Thursday 4 September 2014

Costières de Nîmes: Language Issues

So, three things happen:

1) I finally knock off the bottle of Costières de Nîmes I acquired a couple of weeks ago. This was the one I bought on Olly Smith's recommendation - he called it 'Plump, sleek red with deep summery fruit,' also, 'Spot on for serving lightly chilled with a barbecue', a claim I couldn't double-check on account of not having a barbecue in the first place. Worth hunting down in Sainsbury's? Well, I got some spicy, chocolatey sensations, quite a belt at the back of the neck from the 14% alcohol, but nothing sleek, and not what I could honestly call fruit: more nuts and caramel, like drinking a Toblerone bar. Lesson learnt? That I don't experience the world the same way as Olly Smith. Just as well (I piously observe) we're not all the same, how dull it would be if we all had identical tastes, perhaps if I followed Olly Smith more assiduously I would learn where his favouritisms tend to lead him and adjust my expectations accordingly, and so on.

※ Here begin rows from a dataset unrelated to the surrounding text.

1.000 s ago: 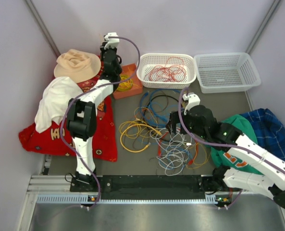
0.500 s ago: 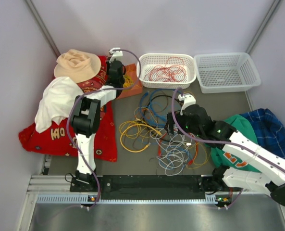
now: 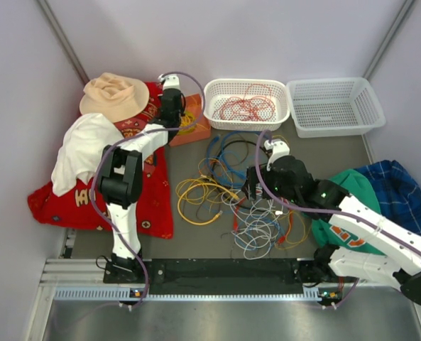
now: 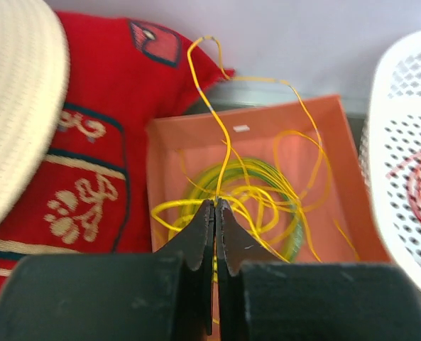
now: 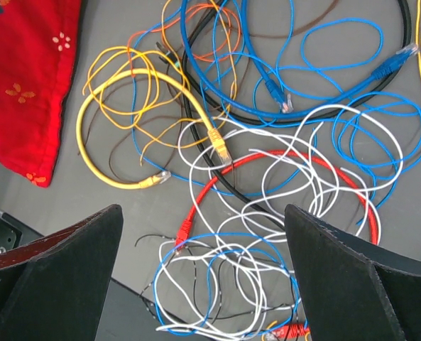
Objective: Untangle the cables
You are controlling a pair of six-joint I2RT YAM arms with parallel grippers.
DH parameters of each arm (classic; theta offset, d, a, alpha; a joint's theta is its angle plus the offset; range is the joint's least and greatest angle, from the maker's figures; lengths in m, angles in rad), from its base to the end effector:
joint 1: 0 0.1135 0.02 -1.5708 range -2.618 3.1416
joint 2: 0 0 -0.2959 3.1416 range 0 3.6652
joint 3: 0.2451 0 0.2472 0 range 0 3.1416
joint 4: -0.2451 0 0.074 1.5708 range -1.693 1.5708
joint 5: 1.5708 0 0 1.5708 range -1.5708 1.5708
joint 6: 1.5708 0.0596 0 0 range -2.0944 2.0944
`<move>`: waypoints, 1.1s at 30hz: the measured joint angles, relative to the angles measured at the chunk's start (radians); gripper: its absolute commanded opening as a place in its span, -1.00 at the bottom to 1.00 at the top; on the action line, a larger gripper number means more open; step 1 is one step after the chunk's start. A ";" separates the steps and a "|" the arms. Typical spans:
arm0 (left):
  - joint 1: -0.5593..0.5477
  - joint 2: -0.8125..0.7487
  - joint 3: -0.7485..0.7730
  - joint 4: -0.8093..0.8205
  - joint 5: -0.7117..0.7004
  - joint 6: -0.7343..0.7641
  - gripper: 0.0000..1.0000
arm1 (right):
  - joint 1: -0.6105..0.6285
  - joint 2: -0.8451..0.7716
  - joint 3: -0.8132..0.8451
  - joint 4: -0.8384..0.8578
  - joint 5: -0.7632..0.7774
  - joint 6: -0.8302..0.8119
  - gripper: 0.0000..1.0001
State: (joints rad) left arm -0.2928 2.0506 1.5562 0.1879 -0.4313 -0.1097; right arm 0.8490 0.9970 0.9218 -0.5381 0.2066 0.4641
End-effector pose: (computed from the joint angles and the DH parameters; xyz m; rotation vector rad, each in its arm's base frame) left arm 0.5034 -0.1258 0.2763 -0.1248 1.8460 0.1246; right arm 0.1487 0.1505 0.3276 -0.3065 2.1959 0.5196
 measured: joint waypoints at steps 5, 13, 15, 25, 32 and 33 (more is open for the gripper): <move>0.000 -0.007 0.035 -0.121 0.094 -0.080 -1.00 | 0.000 -0.020 -0.013 0.000 -0.003 0.010 0.89; -0.003 -0.093 -0.016 -0.241 0.179 -0.164 -1.00 | 0.000 -0.029 -0.021 0.007 -0.010 0.019 0.89; -0.003 -0.109 -0.026 -0.253 0.180 -0.172 -1.00 | 0.000 -0.029 -0.026 0.012 -0.014 0.019 0.89; -0.003 -0.011 0.126 -0.335 0.151 -0.167 0.98 | 0.000 -0.029 -0.032 0.022 -0.016 0.024 0.89; -0.005 -0.014 0.161 -0.345 0.119 -0.154 0.98 | 0.000 -0.025 -0.032 0.029 -0.020 0.022 0.88; -0.006 -0.026 0.157 -0.346 0.119 -0.157 0.98 | 0.000 -0.023 -0.032 0.033 -0.023 0.019 0.88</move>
State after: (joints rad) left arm -0.2985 2.0243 1.7134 -0.1581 -0.3122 -0.2665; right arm 0.8486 0.9745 0.8898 -0.5053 0.1841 0.4831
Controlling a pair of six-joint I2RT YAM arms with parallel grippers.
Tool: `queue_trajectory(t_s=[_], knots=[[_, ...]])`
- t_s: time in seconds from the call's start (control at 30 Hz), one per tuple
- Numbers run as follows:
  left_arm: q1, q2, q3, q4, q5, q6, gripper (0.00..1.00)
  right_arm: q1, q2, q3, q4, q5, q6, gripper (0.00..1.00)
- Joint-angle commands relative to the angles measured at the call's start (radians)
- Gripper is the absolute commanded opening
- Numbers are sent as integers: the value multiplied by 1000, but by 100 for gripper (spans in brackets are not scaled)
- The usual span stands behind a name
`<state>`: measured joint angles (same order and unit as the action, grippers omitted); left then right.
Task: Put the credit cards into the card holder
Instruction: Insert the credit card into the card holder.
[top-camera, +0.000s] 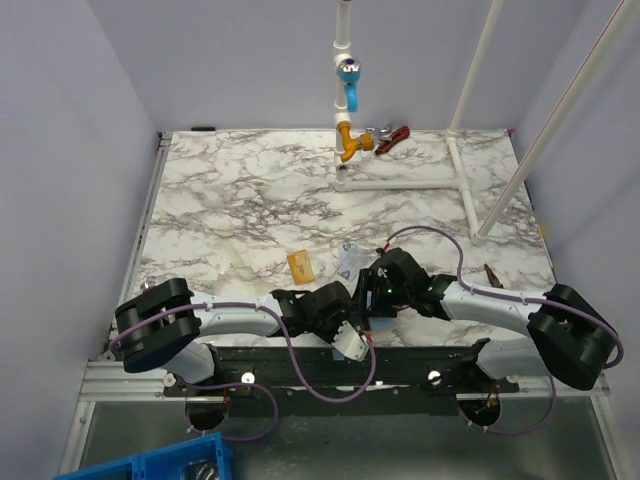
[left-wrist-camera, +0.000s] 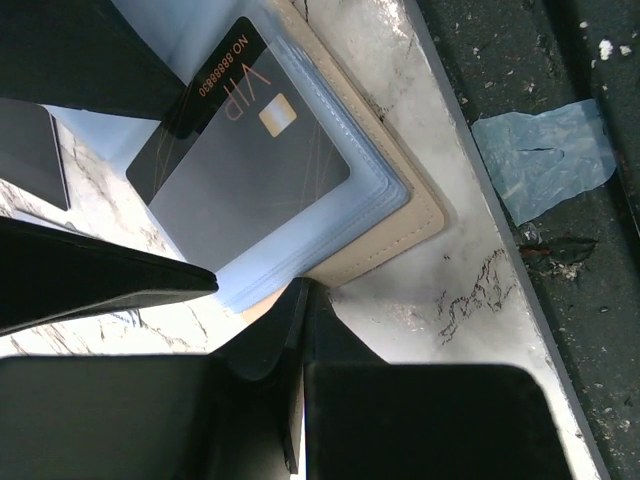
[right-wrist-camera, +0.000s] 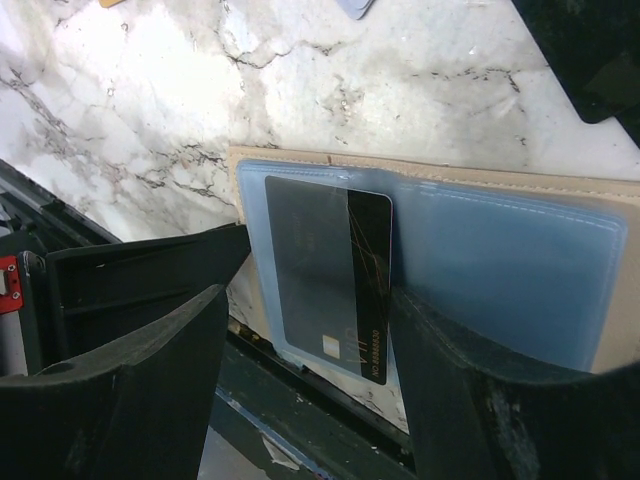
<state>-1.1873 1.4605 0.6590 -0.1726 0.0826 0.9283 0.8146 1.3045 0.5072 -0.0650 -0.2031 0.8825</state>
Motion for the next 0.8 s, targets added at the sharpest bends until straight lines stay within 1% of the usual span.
queue_trajectory(t_s=[0.0,0.27,0.33,0.4,0.67,0.73,0.77], knots=[[-15,10,-29,62,19,19,0,23,31,21,-9,9,11,67],[-16,3,-44,94,-5,32,0,23,51,36,56,-97,5,63],[-17,1,-42,99,-5,32,0,23,57,39,103,-135,3,63],[-17,4,-40,101,-8,34,0,23,67,50,86,-146,0,62],[-17,21,-23,104,-21,47,0,24,68,48,107,-206,-8,61],[-13,17,-20,98,-28,47,0,25,49,51,72,-195,-16,61],[-10,11,-19,91,-30,46,0,24,35,57,25,-175,-16,62]])
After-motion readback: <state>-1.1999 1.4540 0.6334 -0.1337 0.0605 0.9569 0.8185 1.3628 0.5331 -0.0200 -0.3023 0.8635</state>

2) Then I make the fatal mistake of buying a copy of Decanter, something I think I've only done once before in my life. What's the problem with Decanter? Only that it intensifies the crisis of language which started with Olly Smith - mainly when I get to page 10 and find Andrew Jefford really letting himself go about Merlots. For instance: 'The 2009 brims with richness (cream, vellum, faded roses) and thick-textured, late-Romantic, Rosenkavalier-like decadence'; or, 'just beginning to tiptoe towards the Havana-leaf complexities the variety is justly celebrated for'; or even 'broad-chested' (of a wine, this is); and 'a similar vapoury classicism'. I am now squinting with rage. What, actually, does all this convey? To put it another way, why do wine writers give themselves over to this kind of deranged poeticism? Fauré's Requiem was once described as 'Death and Château d'Yquem'; the motoring journalist LJK Setright, who always wore his learning effortfully, wrote a poem to a Ferrari ('The red-eyed ramrod thrust of the warhorse', and more, in that vein); William Mann famously talked about the 'Chains of pandiationic clusters' in the Beatles' songs; but these are well-mapped and easily avoided embarassments. Most of the time, we can only stand so many panting metaphors (see what I mean?) before we lose the will to live. Why then do wine writers - not just Andrew Jefford - start sounding like Lawrence Durrell the moment they get close to a fancy bottle? Whose interests do they serve?

3) Helplessly browned off, I discover a little item on the BBC website, hinting at a possible new dispensation. Scientists have been working on ways to fingerprint the characteristics of wines objectively and consistently; or, as the Beeb puts it, 'Demand is growing for a more objective test - to help consumers bypass woolly terminology, protect artisan producers' intellectual property, and help auction houses detect fraud.' Clearly, the real news in this concerns the fraud aspect - Rudy Kurniawan being the most recent, biggest and boldest fraudster of them all - but this in turn throws a light on the gullibility of high-end wine buyers, which in turn throws light on the potentially misleading irrelevance of all that rococo wine writing, all that woolly terminology. Even if the characteristics of every single wine in the world could be summed up in a unique chemical barcode, it wouldn't - of course - halt the stampede for the thesaurus whenever the cork came out, and the consequent yielding to ten-dollar words. There's something about the cultural potency of wine (love, good fellowship, riot, heartbreak, social aggrandisement, escape, death, versifying, hilarity, yearning, tasty meals, song, vendetta, humiliation, action painting, all down to it) that encourages people to toss reasonable scepticism out of the window. But. Suppose, just suppose, once everyone had finished preening and phrase-making about, I don't know, a Pichon-Longueville, there was a great string of numbers, like the identifying numbers on a car chassis - well, how rational, how calming, would that be? If I were a proper wine writer, I'd say it was like moving from a Dickensian parlour crammed with dodgy antiques, into Mies van der Rohe's Farnsworth House, but I'm not, so I won't.